McKee, NorthSide Win Unanimous $390M TIF Ruling


NorthSide business centers

The SouthSide Regeneration plan may have been an April Fool’s Day prank, but today Paul McKee is again thinking big. His NorthSide $390M Tax Increment Financing package has won a unanimous decision at the Missouri Supreme Court. Passed by the city’s Board of Aldermen in 2009, the TIF, meant to jumpstart the rebuilding of a large swath of north city, has been stalled by a lawsuit ever since. The decision states that judge Dierker erred in his ruling that invalidated the TIF on grounds that it lacked specificity, essentially saying that Dierker ruled on an argument of his own making and not one made by the plaintiffs.

With the win, and the secured financial backing of the city, McKee has everything in place to move forward.

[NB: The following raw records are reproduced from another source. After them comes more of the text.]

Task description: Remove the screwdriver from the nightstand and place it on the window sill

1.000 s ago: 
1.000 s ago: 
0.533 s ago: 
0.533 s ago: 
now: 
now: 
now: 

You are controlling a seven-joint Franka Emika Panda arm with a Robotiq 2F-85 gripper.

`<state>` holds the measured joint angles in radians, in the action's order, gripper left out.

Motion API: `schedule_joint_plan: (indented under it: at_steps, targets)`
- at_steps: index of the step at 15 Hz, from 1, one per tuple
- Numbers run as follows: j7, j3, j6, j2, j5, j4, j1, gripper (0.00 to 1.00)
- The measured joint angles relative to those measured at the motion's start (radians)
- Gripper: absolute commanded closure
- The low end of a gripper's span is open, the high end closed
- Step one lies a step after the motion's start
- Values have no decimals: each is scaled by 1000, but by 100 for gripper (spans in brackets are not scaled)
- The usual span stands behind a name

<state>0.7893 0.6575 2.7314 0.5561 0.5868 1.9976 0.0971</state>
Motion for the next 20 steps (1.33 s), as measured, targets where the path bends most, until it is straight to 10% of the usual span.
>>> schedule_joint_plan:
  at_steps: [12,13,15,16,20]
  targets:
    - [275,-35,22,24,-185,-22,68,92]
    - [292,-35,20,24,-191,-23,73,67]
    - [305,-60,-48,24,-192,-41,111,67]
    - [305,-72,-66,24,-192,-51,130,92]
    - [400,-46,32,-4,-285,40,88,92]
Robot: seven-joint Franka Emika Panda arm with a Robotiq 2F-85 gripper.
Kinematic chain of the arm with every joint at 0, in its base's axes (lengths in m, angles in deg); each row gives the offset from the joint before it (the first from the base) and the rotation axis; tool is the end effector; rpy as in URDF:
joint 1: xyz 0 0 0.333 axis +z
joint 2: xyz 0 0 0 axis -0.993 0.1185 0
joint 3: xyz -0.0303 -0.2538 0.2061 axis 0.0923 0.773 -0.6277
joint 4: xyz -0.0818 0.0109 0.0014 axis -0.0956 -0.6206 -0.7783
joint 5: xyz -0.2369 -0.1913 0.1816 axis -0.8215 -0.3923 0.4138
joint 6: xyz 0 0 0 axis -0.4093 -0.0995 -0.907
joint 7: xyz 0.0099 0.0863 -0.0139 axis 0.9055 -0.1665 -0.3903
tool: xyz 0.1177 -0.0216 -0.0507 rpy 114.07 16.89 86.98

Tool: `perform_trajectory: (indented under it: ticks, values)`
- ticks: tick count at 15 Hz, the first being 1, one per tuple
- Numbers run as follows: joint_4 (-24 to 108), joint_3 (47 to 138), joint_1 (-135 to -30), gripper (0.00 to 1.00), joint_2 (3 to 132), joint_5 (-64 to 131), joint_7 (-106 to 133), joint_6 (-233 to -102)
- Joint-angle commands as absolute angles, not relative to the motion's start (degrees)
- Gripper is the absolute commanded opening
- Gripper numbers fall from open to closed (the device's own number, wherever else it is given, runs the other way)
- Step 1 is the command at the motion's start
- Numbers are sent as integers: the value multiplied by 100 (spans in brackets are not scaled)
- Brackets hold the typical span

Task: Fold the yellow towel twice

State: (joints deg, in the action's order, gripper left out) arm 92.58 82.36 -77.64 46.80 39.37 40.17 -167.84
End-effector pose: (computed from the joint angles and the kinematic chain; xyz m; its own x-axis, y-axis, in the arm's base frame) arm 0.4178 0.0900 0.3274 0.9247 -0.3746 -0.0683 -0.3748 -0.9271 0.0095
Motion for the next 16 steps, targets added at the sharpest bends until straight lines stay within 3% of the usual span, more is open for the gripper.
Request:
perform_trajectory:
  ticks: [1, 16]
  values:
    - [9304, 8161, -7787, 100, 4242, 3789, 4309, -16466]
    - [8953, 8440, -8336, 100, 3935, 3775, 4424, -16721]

What happens next is anyone’s guess. The lawsuit had challenged the ambiguity of the plan and the decision means that McKee does not need to provide more specific project detail to access the TIF. Having been criticized for years for allowing vacant building to burn or fall down, McKee has repeatedly pled for more time and money. The ambitious project is on a scale not seen in the city’s urban core since the building on Pruitt-Igoe in the 1950s.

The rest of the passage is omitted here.